Massey, S. H., Neiderhiser, J. M., Shaw, D. S., Leve, L. D., Ganiban, J. M., & Reiss, D. (2012). Maternal Self Concept as a Provider and Cessation of Substance Use During Pregnancy. Addictive Behaviors, 37, 956–961. PMC: 3377383
Objective: Maternal substance use during pregnancy is a common modifiable risk factor for poor birth outcomes, and is associated with long term psychological risks to offspring. As self concept is known to affect substance use behaviors in non-pregnant women, we hypothesized that self concept as a provider may be particularly salient to cessation of use during pregnancy. To isolate psychological processes specific to pregnancy from those associated with the transition to parenthood, we examined birth mothers who made adoption placements participating in the Early Growth and Development Study. Methods: We obtained lifetime and pregnancy substance use history and psychological measures at 3 to 4 months postpartum from 693 women recruited from the Northwest, Southwest, and Mid-Atlantic regions of the United States. Life history calendar and computer-assisted personal interviewing methods were used to minimize reporting bias. Using logistic regression, we assessed the association of self concept as an adequate provider with cessation of substance use during pregnancy, controlling for sociodemographic variables, depressive symptoms experienced during pregnancy, past year antisocial behaviors, family history of substance abuse, timing of pregnancy recognition, timing of initiation of prenatal care, and emotional adjustment to the adoption decision.
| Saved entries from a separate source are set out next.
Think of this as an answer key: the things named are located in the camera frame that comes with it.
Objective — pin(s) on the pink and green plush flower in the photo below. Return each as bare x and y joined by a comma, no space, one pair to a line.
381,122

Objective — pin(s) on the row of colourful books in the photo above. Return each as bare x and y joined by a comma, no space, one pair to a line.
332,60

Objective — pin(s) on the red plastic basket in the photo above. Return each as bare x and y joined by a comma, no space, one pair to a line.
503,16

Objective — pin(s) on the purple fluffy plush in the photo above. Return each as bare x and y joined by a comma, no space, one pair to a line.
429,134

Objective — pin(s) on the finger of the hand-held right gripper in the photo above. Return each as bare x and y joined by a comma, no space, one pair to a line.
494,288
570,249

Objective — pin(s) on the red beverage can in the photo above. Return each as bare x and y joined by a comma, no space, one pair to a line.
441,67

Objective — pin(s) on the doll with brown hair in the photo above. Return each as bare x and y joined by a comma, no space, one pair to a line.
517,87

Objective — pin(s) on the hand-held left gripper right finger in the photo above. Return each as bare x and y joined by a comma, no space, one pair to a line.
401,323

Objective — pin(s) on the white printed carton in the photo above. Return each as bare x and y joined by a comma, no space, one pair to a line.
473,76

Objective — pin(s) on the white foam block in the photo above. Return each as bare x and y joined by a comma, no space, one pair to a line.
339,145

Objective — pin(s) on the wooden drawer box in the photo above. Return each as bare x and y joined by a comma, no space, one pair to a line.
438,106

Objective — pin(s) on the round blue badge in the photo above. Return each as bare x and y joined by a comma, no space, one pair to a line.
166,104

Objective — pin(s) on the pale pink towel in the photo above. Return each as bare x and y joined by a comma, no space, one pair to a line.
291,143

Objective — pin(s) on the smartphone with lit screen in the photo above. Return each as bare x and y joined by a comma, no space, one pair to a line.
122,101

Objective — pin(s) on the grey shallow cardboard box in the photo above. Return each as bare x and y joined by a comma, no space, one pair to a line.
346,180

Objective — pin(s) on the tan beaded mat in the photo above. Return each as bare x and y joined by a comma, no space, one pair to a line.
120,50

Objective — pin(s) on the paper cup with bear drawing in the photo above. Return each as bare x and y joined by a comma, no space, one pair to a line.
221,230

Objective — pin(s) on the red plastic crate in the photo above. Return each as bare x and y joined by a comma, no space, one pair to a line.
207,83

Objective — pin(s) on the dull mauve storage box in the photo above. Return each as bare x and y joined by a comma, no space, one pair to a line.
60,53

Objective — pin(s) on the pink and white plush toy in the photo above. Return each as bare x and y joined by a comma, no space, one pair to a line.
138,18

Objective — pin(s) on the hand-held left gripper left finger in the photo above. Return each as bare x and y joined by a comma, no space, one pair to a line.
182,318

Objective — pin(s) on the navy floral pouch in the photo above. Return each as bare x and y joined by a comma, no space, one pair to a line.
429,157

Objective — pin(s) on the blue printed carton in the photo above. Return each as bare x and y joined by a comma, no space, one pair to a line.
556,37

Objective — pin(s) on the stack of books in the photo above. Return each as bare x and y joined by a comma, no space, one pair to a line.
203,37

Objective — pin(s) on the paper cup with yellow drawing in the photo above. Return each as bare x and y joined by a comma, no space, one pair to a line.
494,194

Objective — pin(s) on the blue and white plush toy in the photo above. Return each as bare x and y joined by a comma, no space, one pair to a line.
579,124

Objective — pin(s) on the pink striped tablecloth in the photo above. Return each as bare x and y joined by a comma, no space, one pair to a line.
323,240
Results: More positive self-concept as an adequate provider was independently associated with cessation of substance use and earlier initiation of prenatal care during pregnancy [OR=1.223; 95% C.I. (1.005–1.489); B(SE)=.201(.100)]. Familial substance abuse, depressive symptoms, and antisocial behaviors during pregnancy, were also independent predictors, and more strongly associated with cessation [OR=.531; 95% C.I. (.375–.751); B(SE)=−.634 (.178)], [OR. 940; 95% C.I. (.906–.975); B(SE)=−.062 (.019)], [OR=.961; 95% C.I. (.927–.996); B(SE)=−.040 (.018)].
Conclusions: Enhancing maternal identity as a provider for the fetus during pregnancy, along with treatment of depression, may improve motivation to stop substance use.